Whenever a function call gets enqueued, RQ does two things:

* It creates a job instance representing the delayed function call and persists
  it in a Redis [hash][h]; and
* It pushes the given job's ID onto the requested Redis queue.

All jobs are stored in Redis under the `rq:job:` prefix, for example:

    rq:job:55528e58-9cac-4e05-b444-8eded32e76a1

The keys of such a job [hash][h] are:

    created_at  => '2012-02-13 14:35:16+0000'
    enqueued_at => '2012-02-13 14:35:16+0000'
    origin      => 'default'
    data        => <pickled representation of the function call>
    description => "count_words_at_url('http://nvie.com')"

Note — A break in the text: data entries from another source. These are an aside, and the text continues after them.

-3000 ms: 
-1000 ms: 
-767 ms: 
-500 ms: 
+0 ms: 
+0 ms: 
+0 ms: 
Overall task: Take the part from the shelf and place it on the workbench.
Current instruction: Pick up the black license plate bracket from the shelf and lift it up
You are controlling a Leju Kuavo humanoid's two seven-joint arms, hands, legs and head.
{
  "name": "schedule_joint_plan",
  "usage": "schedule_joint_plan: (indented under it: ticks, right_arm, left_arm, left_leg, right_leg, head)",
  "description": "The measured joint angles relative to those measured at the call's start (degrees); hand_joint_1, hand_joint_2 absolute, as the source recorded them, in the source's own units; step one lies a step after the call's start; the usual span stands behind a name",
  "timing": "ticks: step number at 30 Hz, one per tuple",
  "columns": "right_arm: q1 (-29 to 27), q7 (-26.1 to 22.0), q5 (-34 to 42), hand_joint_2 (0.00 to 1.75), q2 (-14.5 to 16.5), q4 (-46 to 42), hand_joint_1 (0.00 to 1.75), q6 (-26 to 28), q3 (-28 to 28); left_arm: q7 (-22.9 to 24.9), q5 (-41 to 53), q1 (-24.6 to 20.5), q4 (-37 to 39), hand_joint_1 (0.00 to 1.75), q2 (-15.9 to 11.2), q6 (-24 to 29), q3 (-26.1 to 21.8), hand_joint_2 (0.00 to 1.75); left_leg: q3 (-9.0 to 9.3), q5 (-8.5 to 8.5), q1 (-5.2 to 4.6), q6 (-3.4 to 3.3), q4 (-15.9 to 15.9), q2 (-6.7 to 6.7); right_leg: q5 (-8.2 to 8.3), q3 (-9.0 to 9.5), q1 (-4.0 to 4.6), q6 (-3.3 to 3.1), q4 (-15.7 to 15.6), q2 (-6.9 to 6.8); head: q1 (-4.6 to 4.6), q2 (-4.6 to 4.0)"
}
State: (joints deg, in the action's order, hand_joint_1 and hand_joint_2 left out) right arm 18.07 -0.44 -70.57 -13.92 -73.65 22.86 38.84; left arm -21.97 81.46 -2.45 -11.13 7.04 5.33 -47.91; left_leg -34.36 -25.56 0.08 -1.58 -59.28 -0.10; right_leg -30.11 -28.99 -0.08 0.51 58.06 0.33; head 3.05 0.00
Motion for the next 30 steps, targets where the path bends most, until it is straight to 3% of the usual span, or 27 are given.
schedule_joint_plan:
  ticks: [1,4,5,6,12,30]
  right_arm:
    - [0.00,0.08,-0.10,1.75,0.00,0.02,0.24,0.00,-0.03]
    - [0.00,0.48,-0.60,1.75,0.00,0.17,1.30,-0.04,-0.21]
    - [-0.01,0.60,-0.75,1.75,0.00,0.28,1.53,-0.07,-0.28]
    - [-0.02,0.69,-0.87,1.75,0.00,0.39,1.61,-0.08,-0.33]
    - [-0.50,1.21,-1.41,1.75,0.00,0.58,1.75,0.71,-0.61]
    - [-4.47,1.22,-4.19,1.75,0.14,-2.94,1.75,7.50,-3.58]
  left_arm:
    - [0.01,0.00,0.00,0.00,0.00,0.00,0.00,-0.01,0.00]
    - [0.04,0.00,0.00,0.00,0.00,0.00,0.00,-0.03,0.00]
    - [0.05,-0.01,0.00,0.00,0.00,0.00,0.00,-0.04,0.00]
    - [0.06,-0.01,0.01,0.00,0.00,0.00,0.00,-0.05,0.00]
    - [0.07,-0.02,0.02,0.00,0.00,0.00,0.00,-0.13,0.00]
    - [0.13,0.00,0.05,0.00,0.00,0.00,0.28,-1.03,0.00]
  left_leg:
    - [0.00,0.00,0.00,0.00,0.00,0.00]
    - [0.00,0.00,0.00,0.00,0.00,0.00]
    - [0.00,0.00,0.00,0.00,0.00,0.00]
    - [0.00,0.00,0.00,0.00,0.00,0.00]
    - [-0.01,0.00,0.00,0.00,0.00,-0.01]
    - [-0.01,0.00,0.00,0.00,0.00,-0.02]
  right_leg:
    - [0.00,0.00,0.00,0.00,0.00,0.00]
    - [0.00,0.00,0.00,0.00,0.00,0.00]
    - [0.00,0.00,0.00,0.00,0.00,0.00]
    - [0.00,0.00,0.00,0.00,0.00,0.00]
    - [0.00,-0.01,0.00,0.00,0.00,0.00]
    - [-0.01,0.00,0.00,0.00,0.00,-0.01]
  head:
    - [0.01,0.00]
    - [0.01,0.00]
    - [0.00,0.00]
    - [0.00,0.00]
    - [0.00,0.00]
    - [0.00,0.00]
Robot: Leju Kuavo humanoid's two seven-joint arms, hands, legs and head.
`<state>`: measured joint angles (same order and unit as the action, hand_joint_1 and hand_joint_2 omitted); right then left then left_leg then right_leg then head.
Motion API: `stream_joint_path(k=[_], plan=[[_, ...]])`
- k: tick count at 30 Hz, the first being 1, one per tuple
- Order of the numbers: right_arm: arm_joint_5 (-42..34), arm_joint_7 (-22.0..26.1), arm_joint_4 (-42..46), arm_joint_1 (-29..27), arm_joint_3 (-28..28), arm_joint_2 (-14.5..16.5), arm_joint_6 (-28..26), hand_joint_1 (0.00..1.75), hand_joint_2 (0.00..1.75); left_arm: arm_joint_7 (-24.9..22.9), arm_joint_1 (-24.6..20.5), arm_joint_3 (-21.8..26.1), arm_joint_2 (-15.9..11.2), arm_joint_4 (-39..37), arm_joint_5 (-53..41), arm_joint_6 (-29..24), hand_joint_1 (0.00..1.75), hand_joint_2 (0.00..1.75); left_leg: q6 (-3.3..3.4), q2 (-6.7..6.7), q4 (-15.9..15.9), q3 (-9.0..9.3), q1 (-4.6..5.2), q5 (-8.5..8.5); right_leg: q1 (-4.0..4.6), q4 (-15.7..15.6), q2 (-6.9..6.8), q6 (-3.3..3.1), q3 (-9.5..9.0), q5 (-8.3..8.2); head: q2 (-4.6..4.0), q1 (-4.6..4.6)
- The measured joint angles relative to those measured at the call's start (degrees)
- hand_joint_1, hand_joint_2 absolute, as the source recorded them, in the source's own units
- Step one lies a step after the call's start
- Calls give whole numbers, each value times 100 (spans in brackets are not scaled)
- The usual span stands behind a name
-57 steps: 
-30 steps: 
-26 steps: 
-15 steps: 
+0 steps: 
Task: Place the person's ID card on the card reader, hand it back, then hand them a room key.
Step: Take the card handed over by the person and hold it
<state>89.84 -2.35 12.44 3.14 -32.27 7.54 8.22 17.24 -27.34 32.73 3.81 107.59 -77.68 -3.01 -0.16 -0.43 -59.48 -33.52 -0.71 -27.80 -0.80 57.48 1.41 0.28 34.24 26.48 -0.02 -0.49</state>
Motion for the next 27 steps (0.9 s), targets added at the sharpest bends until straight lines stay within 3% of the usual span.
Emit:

Depending on whether or not the job has run successfully or has failed, the
following keys are available, too:

    ended_at    => '2012-02-13 14:41:33+0000'
    result      => <pickled return value>
    exc_info    => <exception information>

[h]: http://redis.io/topics/data-types#hashes


## Dequeueing internals

Whenever a dequeue is requested, an RQ worker does two things:

* It pops a job ID from the queue, and fetches the job data belonging to that
  job ID;
* It starts executing the function call.
* If the job succeeds, its return value is written to the `result` hash key and
  the hash itself is expired after 500 seconds; or
* If the job fails, the exception information is written to the `exc_info`
  hash key and the job ID is pushed onto the `failed` queue.


## Cancelling jobs

Any job ID that is encountered by a worker for which no job hash is found in
Redis is simply ignored.  This makes it easy to cancel jobs by simply removing
the job hash.  In Python:

```python
    from rq import cancel_job
    cancel_job('2eafc1e6-48c2-464b-a0ff-88fd199d039c')
```

Note that it is irrelevant on which queue the job resides.  When a worker
eventually pops the job ID from the queue and notes that the Job hash does not
exist (anymore), it simply discards the job ID and continues with the next.